#### What the exercise asks:
Word for word, print out all of the data, omitting every image.

#### Source data:
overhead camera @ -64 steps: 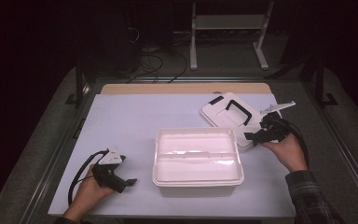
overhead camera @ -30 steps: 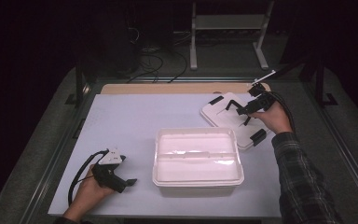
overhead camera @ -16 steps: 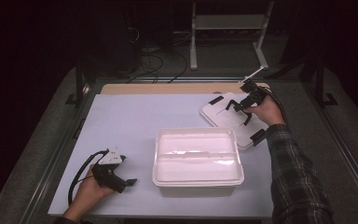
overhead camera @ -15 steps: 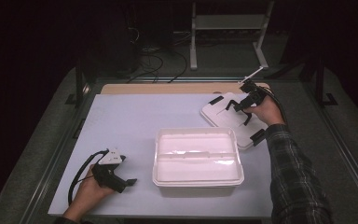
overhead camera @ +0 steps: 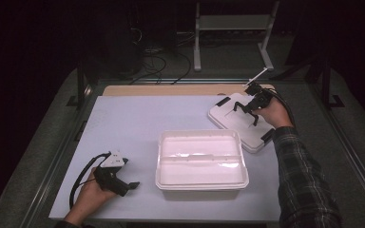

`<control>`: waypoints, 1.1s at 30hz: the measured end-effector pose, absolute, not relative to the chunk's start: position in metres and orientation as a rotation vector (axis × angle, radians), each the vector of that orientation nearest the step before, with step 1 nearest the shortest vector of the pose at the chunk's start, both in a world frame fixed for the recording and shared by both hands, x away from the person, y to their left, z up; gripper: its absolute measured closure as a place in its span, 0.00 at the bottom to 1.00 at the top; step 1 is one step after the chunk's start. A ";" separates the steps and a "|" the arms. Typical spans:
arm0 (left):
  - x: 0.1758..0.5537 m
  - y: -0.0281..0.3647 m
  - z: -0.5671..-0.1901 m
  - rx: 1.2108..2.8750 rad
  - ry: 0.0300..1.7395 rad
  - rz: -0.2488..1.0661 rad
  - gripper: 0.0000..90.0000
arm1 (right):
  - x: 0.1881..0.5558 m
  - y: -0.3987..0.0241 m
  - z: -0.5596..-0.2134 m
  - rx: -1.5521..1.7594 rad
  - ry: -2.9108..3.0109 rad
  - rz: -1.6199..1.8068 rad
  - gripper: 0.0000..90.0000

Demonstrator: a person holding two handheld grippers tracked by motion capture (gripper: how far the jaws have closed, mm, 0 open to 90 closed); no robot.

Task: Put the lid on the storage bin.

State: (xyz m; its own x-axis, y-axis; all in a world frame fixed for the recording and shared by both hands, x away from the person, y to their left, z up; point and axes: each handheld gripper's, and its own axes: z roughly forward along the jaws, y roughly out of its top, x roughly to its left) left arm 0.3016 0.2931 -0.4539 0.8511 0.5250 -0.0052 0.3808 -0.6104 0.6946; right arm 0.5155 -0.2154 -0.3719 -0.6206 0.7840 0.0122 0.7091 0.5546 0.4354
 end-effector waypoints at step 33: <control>0.302 0.293 -0.454 2.296 0.654 0.258 0.00 | 0.464 -0.213 -0.229 0.968 2.663 0.785 0.94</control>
State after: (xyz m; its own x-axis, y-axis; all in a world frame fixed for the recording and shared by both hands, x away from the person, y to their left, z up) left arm 0.3015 0.2930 -0.4540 0.8508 0.5254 -0.0048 0.3804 -0.6096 0.6955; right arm 0.4641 -0.2126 -0.2291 -0.7653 0.6436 -0.0074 0.5367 0.6443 0.5448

#### Output of the task:
overhead camera @ -64 steps: 
overhead camera @ -30 steps: 
overhead camera @ -16 steps: 
overhead camera @ -15 steps: 
overhead camera @ +0 steps: 

`<control>`: waypoints, 1.1s at 30hz: the measured end-effector pose, absolute, not relative to the chunk's start: position in metres and orientation as a rotation vector (axis × angle, radians), each the vector of that orientation nearest the step before, with step 1 nearest the shortest vector of the pose at the chunk's start, both in a world frame fixed for the recording and shared by both hands, x away from the person, y to their left, z up; gripper: its absolute measured closure as a place in its span, 0.00 at the bottom to 1.00 at the top; step 1 is one step after the chunk's start. A ";" separates the steps and a "|" the arms. Typical spans:
arm0 (left):
  - x: 0.1758..0.5537 m
  - y: -0.0281..0.3647 m
  - z: -0.5671..-0.1901 m
  - rx: 1.2108..2.8750 rad
  - ry: 0.0300..1.7395 rad
  - rz: -0.2488..1.0661 rad
  - gripper: 0.0000..90.0000
arm1 (right):
  - x: 0.1881..0.5558 m
  - y: -0.3987..0.0241 m
  - z: -0.5596..-0.2134 m
  - rx: -1.5521..1.7594 rad
  - ry: -2.9108..3.0109 rad
  - rz: -1.6199..1.8068 rad
  - gripper: 0.0000..90.0000

Demonstrator: a person holding two handheld grippers tracked by motion capture (gripper: how far the jaws have closed, mm, 0 open to 90 closed); no robot.

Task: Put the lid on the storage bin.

State: (xyz m; its own x-axis, y-axis; all in a world frame fixed for the recording and shared by both hands, x away from the person, y to their left, z up; point and axes: each handheld gripper's, and its own axes: z roughly forward along the jaws, y roughly out of its top, x roughly to its left) left arm 0.3016 0.2931 -0.4539 0.8511 0.5250 -0.0052 0.3808 -0.6104 0.6946; right arm 0.5155 -0.2154 -0.3719 -0.6206 0.7840 0.0122 0.7091 0.5546 0.4354
 end-effector waypoints at step 33: <control>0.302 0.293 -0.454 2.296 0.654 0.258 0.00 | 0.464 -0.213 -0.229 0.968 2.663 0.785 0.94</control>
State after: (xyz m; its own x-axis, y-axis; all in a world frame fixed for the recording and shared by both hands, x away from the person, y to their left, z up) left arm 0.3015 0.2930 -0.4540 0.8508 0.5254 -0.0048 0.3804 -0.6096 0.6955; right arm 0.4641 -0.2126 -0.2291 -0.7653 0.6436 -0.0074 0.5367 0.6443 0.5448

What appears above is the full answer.